If type(v) is type(a), the two object types would be entirely
indistinguishable (an object's type defines its behavior).  You could
have a vtype(v) function that would return the type except if v were a
vref then it would return the type of whatever it refers to (sort of
like the distinction between the stat() and lstat() system calls in
Unix).

Another problem would be that, unless the current object
implementation framework is changed, a vref object would have to
declare whether it's a mapping or a sequence by having a pointer to a
structure containing mapping-specific or sequence-specific
implementation functions in its type object.  If it declares to be
both, ambiguities arise (e.g. which function should be called for
v[x]) and I'm not sure that the runtime currently always makes the
correct choice.

--Guido



Sun, 29 Mar 1998 03:00:00 GMT  
 Proposal: "Virtual References"

Quote:
> Another problem would be that, unless the current object
> implementation framework is changed, a vref object would have to
> declare whether it's a mapping or a sequence by having a pointer to a
> structure containing mapping-specific or sequence-specific
> implementation functions in its type object.  If it declares to be
> both, ambiguities arise (e.g. which function should be called for
> v[x]) and I'm not sure that the runtime currently always makes the
> correct choice.

Just dynamically create the vref type object the first time there is
an attempt to make the vref object for a given type.  This way, the
vref type object can look at the type object that its objects are
going to be referencing and fill in its mapping-specific or
sequence-specific functions accordingly.  Of course, this means that
there will be a seperate vref type object for each object type that
has a vref to one of its instances.  But, that might also be useful
since the type of two vref object will only be the same if they
reference the same type of object.

--
Donald Beaudry                                Silicon Graphics
U.I. Technology/DMS                           1 Cabot Road

                  "So much code, so little time..."

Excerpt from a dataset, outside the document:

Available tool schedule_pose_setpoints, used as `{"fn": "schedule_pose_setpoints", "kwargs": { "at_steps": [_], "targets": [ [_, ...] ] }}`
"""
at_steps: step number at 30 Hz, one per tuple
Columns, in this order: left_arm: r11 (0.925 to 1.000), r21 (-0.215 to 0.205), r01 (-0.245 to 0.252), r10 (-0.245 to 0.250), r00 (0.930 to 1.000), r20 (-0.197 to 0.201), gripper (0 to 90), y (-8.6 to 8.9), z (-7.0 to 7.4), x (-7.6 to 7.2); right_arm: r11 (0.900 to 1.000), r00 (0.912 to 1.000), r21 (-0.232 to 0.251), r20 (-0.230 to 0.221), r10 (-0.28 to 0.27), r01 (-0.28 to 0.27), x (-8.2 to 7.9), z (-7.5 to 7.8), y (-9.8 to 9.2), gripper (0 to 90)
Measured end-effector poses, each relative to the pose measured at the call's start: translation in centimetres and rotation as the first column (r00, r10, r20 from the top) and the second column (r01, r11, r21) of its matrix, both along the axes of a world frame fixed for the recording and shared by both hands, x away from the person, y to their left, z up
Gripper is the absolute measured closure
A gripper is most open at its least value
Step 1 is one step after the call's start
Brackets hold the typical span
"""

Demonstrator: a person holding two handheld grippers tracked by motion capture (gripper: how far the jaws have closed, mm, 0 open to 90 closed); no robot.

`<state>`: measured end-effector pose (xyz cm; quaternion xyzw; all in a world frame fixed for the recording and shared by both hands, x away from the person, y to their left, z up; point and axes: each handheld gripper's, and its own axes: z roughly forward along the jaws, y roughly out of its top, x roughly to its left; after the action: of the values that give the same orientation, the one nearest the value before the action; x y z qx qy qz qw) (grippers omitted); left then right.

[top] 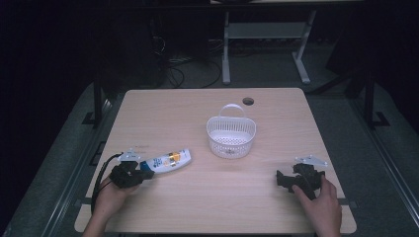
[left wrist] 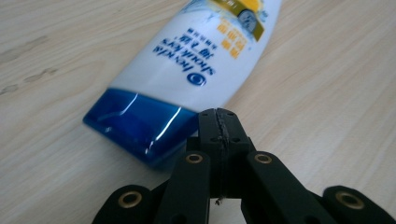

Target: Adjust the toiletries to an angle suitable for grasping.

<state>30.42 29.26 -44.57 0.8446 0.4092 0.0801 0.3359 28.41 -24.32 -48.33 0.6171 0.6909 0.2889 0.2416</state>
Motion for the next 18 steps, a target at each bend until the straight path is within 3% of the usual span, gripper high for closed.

Sun, 29 Mar 1998 03:00:00 GMT  
 Proposal: "Virtual References"


Quote:

>In an attempt to partially address the recurring discussion concerning
>reference counting vs. garbage collection, I would like to propose
>[virtual references]....

Techniques like this could do more than patch refcounting.
You could also use "virtual references" to implement transparent
persistent/remote/replicated/shared objects.  So for example
Python could refer to an object Citation which under the surface
encodes to a number of table entries in an Oracle database, and
any reads or writes to Citation automatically translate to
appropriate database accesses.  You can almost do this now, but
not quite.

This, of course, would break lots of existing code (as guido
suggests) if Oracle decides to rollback the accesses, but it
would be worth it.

Quote:
>==> Proxy semantics:

>  In this model, the Python programmer manipulates vref objects just as if
>  she were manipulating the object it is a reference of.  This is
>  accomplished by implementing the vref so that all operations on it are
>  redirected to its referenced object.  With this model, the dereference
>  operator (*) no longer makes sense; instead, we have only the reference
>  operator (&), and define:

>  1.  type(&MyObject) == type(MyObject)
>  2.        &MyObject == MyObject
>  3. (&MyObject).attr == MyObject.attr
>  4.       &&MyObject == MyObject


allow a vref to act like the object itself, and become an instance
of <stale vref> if the referred object becomes invalid (by
deallocation, deletion from database, server not responding).
This would break code, but document it and let 'em figger it out.

To allow programmers to make new vref behaviours the vref method
should allow some sort of parameterization by the Python programmer
that defines how to access the referenced object.  Off the top of
my head I don't know how that should work, so I'll let Diane
solve it.               -a.
===
Looks like OJ's gonna take another STAB at marriage.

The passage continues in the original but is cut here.